Exercise
Say how many lines in the data below contain the word "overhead", and give no other text.

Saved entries
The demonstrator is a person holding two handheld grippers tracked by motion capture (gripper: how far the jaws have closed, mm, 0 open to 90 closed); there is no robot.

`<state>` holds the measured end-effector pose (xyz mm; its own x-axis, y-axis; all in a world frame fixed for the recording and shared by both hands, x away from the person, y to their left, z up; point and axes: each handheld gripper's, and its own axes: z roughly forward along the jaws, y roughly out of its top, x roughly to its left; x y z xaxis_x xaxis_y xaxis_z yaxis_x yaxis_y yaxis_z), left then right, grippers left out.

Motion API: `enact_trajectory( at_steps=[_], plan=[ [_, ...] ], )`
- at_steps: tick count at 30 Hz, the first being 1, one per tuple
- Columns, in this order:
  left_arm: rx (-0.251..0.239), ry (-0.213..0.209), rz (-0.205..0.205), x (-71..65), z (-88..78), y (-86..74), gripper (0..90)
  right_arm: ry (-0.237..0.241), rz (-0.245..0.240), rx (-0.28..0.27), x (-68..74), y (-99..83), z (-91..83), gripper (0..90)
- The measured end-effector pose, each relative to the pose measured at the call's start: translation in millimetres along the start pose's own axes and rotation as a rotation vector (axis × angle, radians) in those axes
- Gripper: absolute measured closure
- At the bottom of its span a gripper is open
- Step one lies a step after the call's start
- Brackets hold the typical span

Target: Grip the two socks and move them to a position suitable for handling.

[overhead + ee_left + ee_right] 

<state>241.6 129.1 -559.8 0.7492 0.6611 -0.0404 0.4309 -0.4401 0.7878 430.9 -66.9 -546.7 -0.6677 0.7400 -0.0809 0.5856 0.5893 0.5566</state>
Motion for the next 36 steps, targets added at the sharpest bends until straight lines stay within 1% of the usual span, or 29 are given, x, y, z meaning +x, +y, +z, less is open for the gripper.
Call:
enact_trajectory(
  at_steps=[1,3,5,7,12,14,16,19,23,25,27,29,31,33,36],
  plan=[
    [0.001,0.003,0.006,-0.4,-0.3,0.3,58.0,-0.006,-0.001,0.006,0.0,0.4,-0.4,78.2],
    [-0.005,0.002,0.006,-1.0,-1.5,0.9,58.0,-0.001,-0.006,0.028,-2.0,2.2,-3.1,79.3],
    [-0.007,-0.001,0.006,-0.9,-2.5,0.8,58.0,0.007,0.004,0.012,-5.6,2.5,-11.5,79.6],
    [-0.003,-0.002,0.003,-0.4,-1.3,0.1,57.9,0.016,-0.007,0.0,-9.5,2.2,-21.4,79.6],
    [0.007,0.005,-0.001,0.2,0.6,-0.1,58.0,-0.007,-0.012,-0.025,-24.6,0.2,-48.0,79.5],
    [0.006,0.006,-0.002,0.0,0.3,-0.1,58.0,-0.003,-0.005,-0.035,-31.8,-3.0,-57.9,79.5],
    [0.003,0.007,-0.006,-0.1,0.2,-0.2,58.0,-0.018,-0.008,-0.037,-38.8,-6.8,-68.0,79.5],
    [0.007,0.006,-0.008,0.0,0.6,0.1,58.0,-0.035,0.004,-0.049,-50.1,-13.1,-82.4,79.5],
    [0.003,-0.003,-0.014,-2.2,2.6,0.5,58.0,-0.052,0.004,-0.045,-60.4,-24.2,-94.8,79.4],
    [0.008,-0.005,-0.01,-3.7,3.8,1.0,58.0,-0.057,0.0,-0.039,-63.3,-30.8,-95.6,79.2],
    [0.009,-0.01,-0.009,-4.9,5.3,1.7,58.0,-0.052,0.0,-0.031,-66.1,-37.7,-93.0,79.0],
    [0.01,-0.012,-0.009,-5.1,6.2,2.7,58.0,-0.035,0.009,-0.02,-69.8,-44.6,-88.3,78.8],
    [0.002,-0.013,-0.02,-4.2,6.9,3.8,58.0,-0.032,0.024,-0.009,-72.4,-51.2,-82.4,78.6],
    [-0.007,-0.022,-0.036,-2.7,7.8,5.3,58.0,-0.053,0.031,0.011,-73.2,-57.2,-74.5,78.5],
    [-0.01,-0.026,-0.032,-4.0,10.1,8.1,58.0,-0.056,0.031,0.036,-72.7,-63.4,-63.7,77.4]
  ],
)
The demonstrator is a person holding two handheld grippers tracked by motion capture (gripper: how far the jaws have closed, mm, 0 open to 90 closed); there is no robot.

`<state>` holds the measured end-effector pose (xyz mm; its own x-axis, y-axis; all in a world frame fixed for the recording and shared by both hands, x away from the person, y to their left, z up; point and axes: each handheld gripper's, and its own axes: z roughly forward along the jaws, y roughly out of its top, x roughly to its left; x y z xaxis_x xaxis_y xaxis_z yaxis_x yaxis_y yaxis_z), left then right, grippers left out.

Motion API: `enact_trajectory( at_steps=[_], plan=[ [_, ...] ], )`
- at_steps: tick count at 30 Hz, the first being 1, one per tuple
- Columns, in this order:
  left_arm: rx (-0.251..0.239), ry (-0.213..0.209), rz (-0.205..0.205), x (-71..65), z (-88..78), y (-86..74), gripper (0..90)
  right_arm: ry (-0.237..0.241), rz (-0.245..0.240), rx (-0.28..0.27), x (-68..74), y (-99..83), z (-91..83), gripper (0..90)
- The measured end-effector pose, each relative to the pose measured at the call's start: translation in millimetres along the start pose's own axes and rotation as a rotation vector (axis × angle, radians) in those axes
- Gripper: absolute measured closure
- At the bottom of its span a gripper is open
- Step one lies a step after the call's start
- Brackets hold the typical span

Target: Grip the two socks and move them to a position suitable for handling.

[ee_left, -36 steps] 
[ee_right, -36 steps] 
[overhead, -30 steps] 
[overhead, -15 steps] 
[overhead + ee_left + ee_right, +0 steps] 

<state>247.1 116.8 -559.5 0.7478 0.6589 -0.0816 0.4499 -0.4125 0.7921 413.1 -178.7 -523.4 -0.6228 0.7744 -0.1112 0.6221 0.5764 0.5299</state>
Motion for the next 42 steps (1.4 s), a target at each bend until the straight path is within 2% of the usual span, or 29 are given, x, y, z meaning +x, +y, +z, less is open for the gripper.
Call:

Task response
4